Given the majority of Cougaar Software, Inc.’s work has been in the area of military planning and execution management (Mission Command), this post will focus on the report’s coverage of AI’s impact on defending our nation. As stated above, the report’s assessments and recommendations provide validation of CSI’s decades-long efforts to further the science of cognitive software agents first explored through DARPA’s Cognitive Agent Architecture (COUGAAR) technology. The report also adds the weight of the NSCAI’s authority to CSI’s assertion that the ability of humans and AI to collaborate over planning and coordinate throughout execution is likely the most critical component of human-machine teaming.

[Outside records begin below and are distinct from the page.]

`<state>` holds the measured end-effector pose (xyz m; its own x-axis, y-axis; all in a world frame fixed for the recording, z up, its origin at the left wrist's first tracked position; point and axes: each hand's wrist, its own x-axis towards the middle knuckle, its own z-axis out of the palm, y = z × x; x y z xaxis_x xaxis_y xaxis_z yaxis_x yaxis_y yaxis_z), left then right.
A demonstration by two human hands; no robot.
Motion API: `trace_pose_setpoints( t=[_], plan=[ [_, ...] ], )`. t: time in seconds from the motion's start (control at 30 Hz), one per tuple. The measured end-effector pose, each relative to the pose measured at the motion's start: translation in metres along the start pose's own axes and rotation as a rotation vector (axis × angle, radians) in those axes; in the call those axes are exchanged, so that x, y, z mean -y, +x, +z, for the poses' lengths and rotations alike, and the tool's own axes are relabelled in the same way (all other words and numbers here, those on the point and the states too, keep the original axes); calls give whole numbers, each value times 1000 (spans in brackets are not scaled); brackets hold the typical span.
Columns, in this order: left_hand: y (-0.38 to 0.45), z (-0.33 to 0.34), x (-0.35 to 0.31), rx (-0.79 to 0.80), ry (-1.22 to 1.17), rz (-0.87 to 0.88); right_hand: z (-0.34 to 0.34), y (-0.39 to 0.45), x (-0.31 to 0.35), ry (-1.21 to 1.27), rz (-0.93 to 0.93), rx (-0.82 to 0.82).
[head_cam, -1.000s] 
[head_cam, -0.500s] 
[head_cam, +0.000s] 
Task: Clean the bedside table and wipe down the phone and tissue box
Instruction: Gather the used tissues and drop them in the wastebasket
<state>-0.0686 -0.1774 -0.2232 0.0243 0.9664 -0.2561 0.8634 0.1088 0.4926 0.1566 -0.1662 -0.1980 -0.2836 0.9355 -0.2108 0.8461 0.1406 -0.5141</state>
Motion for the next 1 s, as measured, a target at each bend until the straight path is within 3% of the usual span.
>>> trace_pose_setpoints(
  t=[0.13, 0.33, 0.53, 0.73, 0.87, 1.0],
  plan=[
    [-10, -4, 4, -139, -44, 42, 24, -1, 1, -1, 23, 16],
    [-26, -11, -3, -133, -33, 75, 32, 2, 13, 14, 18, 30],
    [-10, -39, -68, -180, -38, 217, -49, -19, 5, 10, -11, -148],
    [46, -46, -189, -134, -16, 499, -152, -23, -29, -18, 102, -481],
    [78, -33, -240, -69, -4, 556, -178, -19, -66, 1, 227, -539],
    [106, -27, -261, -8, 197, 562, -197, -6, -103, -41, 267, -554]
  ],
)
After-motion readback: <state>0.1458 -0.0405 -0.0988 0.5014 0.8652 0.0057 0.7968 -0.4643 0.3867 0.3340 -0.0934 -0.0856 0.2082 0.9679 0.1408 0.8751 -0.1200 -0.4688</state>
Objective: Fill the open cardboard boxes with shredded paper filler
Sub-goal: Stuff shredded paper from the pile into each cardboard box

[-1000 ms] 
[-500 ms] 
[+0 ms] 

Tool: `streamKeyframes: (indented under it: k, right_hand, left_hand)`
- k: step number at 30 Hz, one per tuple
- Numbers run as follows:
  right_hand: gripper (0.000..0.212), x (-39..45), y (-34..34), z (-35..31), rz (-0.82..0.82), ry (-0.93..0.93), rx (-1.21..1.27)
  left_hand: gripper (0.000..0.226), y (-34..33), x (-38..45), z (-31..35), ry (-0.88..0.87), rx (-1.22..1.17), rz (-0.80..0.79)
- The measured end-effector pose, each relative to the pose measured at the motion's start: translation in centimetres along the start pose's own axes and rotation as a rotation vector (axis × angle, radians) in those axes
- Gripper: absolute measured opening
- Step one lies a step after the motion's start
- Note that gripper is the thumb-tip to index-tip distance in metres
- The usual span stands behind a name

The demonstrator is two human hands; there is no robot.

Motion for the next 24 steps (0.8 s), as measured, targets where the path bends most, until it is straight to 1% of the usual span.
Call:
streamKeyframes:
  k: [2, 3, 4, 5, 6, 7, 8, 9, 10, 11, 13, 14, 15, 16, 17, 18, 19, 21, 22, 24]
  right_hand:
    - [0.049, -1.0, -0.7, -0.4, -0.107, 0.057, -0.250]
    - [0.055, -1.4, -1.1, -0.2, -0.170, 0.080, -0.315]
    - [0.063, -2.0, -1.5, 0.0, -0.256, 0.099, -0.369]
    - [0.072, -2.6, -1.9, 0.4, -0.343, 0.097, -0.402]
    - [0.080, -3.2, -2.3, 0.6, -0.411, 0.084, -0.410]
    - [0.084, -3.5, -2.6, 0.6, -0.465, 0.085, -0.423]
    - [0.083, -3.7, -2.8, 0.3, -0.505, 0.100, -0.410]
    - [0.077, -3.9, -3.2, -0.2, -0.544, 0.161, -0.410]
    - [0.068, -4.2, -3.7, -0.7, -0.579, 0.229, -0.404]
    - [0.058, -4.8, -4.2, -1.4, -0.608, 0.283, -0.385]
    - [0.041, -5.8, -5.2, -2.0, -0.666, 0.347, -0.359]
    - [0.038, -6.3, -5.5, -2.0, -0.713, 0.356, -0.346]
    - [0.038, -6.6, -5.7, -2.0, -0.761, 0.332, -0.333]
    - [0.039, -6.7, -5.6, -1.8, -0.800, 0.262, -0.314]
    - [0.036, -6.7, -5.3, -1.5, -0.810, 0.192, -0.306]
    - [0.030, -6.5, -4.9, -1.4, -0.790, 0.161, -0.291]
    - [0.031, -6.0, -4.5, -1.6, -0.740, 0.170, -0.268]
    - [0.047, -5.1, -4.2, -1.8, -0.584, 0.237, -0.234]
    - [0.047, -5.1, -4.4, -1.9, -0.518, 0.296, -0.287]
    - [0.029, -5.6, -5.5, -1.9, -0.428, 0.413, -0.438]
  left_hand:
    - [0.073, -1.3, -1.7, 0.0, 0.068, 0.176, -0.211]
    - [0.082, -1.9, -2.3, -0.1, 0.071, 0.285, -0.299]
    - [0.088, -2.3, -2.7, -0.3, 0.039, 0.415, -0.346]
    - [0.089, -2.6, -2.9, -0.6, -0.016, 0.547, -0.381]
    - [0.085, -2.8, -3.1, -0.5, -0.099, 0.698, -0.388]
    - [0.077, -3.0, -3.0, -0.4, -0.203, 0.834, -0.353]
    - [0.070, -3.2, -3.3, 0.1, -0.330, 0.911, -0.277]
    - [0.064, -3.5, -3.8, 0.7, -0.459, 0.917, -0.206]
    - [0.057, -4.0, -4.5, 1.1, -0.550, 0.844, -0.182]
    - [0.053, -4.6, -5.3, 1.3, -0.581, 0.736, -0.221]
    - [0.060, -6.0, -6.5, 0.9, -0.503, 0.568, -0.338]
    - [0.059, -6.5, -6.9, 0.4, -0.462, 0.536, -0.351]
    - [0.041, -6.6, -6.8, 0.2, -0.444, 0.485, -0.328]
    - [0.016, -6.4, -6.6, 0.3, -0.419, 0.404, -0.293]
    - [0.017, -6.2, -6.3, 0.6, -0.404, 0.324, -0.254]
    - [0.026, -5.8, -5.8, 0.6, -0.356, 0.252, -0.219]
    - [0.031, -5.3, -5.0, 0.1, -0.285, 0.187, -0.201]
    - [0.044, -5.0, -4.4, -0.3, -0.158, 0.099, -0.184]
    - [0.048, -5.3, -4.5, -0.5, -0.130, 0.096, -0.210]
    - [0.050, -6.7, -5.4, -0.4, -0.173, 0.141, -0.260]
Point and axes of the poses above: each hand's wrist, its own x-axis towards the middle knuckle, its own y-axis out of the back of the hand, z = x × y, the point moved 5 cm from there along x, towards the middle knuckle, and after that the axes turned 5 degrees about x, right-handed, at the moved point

The NSCAI report highlights four areas likely to be at the forefront of AI research in the next decade: hybrid approaches to AI, human-machine teaming, enhanced training methods, and explainable AI. Hybrid AI and human-AI teaming have been CSI’s focus for nearly two decades. While the explosion of narrow AI capabilities has changed the world, almost overnight, moving up the AI value chain to support more complex applications demands hybrid approaches, leveraging more than one AI technique or computational method. Human-AI teaming, the synergy of humans and AI/Autonomy for complex problem solving, offers the potential to truly leverage the best of AI cognitive emulation and the best of human cognition while addressing current concerns related to authorities, ethical use, and bias.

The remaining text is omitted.